[Records provided Boundary: Start]

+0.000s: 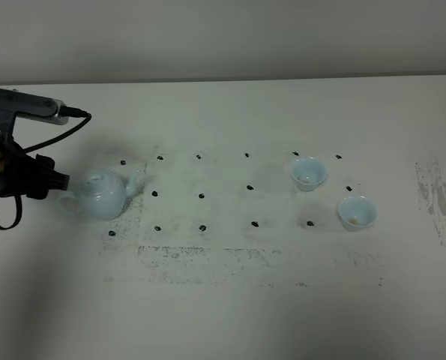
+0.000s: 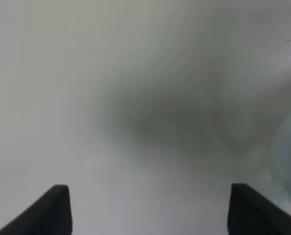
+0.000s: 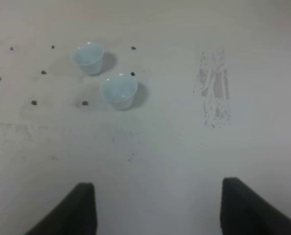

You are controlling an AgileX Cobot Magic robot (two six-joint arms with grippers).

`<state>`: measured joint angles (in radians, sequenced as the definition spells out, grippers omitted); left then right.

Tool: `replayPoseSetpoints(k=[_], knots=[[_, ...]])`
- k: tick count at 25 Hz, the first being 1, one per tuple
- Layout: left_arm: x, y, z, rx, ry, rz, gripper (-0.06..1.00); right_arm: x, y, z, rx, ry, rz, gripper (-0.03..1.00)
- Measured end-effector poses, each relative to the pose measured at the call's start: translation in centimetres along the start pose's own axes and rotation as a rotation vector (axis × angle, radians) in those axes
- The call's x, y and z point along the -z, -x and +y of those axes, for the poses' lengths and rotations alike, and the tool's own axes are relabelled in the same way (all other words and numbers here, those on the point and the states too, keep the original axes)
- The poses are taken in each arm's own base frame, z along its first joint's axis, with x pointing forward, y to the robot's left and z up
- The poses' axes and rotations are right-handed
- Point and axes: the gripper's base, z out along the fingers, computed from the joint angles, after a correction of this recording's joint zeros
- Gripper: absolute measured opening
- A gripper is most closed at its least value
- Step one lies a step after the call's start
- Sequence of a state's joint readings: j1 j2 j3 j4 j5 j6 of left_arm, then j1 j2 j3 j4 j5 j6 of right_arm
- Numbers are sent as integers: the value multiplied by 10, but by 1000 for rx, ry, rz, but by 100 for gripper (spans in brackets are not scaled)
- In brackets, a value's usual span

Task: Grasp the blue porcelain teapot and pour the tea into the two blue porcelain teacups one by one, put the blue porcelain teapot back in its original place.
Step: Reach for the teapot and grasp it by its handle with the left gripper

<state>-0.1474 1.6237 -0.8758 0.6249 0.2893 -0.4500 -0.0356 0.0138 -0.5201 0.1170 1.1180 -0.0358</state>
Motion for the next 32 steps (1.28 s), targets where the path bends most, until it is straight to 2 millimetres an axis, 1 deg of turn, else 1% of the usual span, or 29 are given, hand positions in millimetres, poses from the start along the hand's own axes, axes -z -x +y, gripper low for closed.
replayPoseSetpoints(k=[5, 9, 14, 19, 26, 32], knots=[[-16, -4, -4, -38, -4, 33, 63, 0, 0, 0, 0, 0, 0, 52], [-24, -3, -8, -31, -20, 6, 63, 0, 0, 0, 0, 0, 0, 52], [-25, 0, -10, -16, -44, -32, 63, 0, 0, 0, 0, 0, 0, 52], [-26, 3, -11, -38, -53, -59, 63, 0, 0, 0, 0, 0, 0, 52], [-35, -2, -14, -44, -56, -27, 63, 0, 0, 0, 0, 0, 0, 52], [-37, -3, -14, -45, -53, -14, 63, 0, 0, 0, 0, 0, 0, 52]])
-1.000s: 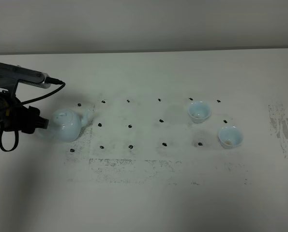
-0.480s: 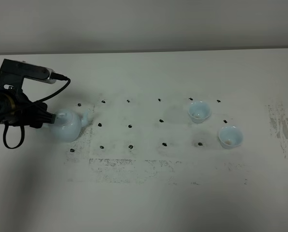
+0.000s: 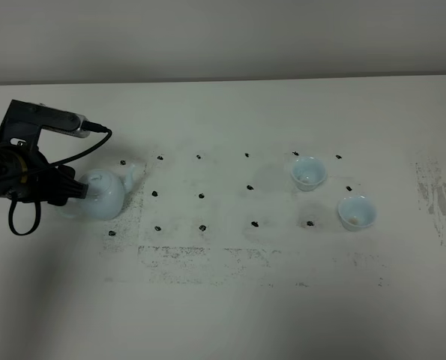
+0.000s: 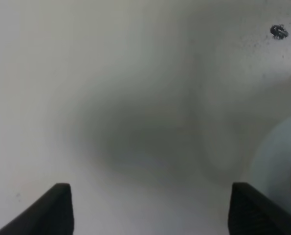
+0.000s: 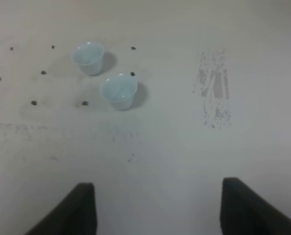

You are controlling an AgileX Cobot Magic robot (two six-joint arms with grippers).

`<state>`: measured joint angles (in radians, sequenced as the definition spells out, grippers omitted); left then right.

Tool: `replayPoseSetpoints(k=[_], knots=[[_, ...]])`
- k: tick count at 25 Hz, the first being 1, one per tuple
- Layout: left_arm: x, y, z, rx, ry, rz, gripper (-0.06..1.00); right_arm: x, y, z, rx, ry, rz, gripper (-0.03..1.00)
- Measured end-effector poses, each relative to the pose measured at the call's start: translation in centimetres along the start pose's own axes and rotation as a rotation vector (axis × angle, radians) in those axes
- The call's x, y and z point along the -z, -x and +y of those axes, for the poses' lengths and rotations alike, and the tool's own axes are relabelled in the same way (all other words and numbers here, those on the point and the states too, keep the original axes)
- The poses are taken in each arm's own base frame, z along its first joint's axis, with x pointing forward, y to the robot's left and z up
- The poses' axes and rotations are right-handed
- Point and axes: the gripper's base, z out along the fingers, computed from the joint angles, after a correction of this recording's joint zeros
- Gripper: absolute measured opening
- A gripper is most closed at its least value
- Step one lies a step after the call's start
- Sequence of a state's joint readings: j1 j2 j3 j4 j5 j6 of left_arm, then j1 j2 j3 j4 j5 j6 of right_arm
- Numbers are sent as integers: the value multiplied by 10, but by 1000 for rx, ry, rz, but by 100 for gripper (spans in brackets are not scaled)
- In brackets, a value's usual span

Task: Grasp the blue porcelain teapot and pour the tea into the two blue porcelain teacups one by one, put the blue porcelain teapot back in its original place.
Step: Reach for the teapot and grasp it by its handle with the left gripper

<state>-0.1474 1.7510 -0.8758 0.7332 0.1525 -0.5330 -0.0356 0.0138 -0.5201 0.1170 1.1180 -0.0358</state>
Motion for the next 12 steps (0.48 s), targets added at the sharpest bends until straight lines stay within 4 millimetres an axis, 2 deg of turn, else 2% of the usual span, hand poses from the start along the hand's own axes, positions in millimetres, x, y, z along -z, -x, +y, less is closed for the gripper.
replayPoseSetpoints(k=[12], knots=[[0, -8, 4, 66, 45, 88, 63, 0, 0, 0, 0, 0, 0, 52]])
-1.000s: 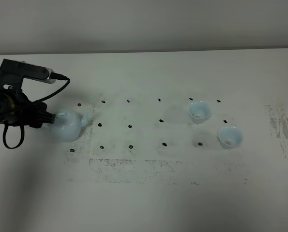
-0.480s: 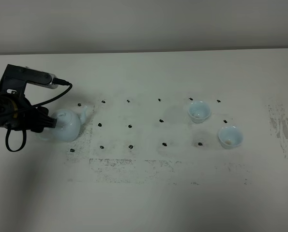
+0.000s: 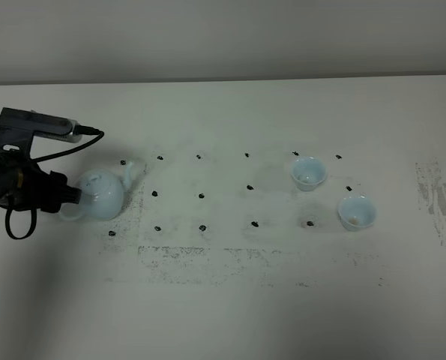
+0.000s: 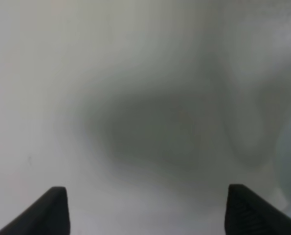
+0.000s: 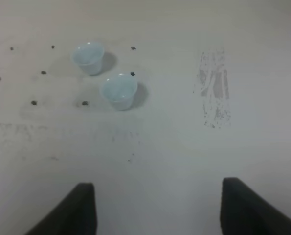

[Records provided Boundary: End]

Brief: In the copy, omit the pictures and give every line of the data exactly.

Task solution:
+0.000s: 
+0.000s: 
+0.000s: 

You are controlling an AgileX Cobot Magic robot (two six-joint arms with grippers).

`<state>`: measured joint angles (in radians, sequenced as the definition spells out, grippers omitted); left then right.

Tool: `replayPoseSetpoints(k=[_], knots=[[_, ...]])`
- k: tick count at 25 Hz, the first being 1, one per tuple
- Layout: left_arm: x, y, z, rx, ry, rz, gripper (-0.06..1.00); right_arm: x, y, z, rx, ry, rz, gripper (-0.03..1.00)
- Measured end-effector poses, each relative to the pose measured at the call's start: translation in centimetres along the start pose's own axes and rotation as a rotation vector (axis × angle, radians) in those axes
- The call's x, y and z point along the -z, -x and +y of those axes, for the poses' lengths and rotations alike, and the tool's own axes are relabelled in the same way (all other words and numbers here, those on the point and the states too, keep the original axes)
- The poses are taken in each arm's own base frame, z along its first joint's axis, with x pointing forward, y to the robot's left and z up
- The poses' axes and rotations are right-handed
- Point and axes: the gripper's base, z out along the fingers, computed from the joint angles, after a correction of this recording's joint zeros
- Gripper: absolute measured opening
- A gripper is most closed at its least value
- Step one lies a step after the call's start
- Sequence of a state's joint readings: j1 j2 j3 j4 j5 j6 of left_arm, then j1 j2 j3 j4 j5 j6 of right_arm
- Numbers are sent as integers: the value multiplied by 10, but by 1000 for rx, ry, rz, but by 100 for gripper (spans in brackets are not scaled)
- In brackets, a value's usual span

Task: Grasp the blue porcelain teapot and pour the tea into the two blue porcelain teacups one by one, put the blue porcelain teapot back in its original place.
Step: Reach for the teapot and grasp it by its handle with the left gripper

<state>-0.1474 1.6237 -0.8758 0.6249 0.2893 -0.4500 -0.0356 0.0138 -0.5201 0.1170 1.1180 -0.0358</state>
Motion for the next 32 steps (1.28 s), targets where the path bends most, until it is straight to 2 millimetres an axis, 1 deg of turn, else 1% of the usual span, or 29 are given, hand positions in millimetres, poses from the start along the hand's own axes, axes -z -x +y, gripper low for closed.
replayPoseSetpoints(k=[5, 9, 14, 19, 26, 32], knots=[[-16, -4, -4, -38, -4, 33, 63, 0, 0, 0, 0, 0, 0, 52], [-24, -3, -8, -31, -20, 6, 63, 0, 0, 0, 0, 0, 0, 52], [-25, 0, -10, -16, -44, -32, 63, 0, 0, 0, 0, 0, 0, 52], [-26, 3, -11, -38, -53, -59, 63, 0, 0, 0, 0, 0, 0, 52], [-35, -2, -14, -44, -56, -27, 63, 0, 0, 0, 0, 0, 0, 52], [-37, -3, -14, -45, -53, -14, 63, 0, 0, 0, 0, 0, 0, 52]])
-1.000s: 
-0.480s: 
+0.000s: 
+0.000s: 
+0.000s: 

You are controlling an AgileX Cobot Magic robot (two six-joint arms with grippers).

`<state>`: measured joint angles (in radians, sequenced as the definition spells out, grippers omitted); left then right.

Tool: `replayPoseSetpoints(k=[_], knots=[[_, ...]])`
- k: tick count at 25 Hz, the first being 1, one per tuple
- Layout: left_arm: x, y, z, rx, ry, rz, gripper (-0.06..1.00); right_arm: x, y, z, rx, ry, rz, gripper (-0.03..1.00)
- Measured end-effector poses, each relative to the pose measured at the call's start: translation in centimetres along the start pose's own axes and rotation as a rotation vector (axis × angle, radians) in those axes
- The call's x, y and z point along the -z, -x and +y of those axes, for the poses' lengths and rotations alike, and the tool's own axes are relabelled in the same way (all other words and numbers here, those on the point and the states too, keep the original axes)
- The poses are taken in each arm's own base frame, z along its first joint's axis, with x pointing forward, y to the robot's left and z up
- The poses' axes and rotations are right-handed
- Point and axes: the gripper's base, z out along the fingers, computed from the joint angles, after a correction of this recording's joint zeros
- Gripper: absolute measured opening
- A gripper is most closed at its least value
- Step one lies a step after the call's start
- Sequence of a state's joint readings: j1 j2 j3 j4 j5 j6 of left_arm, then j1 j2 j3 j4 j5 j6 of right_arm
- Numbers are sent as integers: the value multiplied by 10, but by 1000 for rx, ry, rz, but by 100 for gripper (spans in brackets are not scaled)
- In brackets, a value's usual span

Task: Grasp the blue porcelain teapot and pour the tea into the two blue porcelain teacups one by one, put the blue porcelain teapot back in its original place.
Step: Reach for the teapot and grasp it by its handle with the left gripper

<state>-0.1474 1.7510 -0.8758 0.7332 0.1525 -0.5330 -0.0356 0.0138 -0.5201 0.1170 1.1180 -0.0358</state>
Motion for the next 12 steps (0.48 s), targets added at the sharpest bends until straight lines stay within 4 millimetres an axis, 2 deg of turn, else 2% of the usual span, hand poses from the start along the hand's own axes, positions in millimetres, x, y, z along -z, -x, +y, less is closed for the gripper.
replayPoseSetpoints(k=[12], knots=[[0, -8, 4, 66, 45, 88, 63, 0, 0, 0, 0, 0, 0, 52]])
-1.000s: 
-0.480s: 
+0.000s: 
+0.000s: 
+0.000s: 

The exercise is now finished.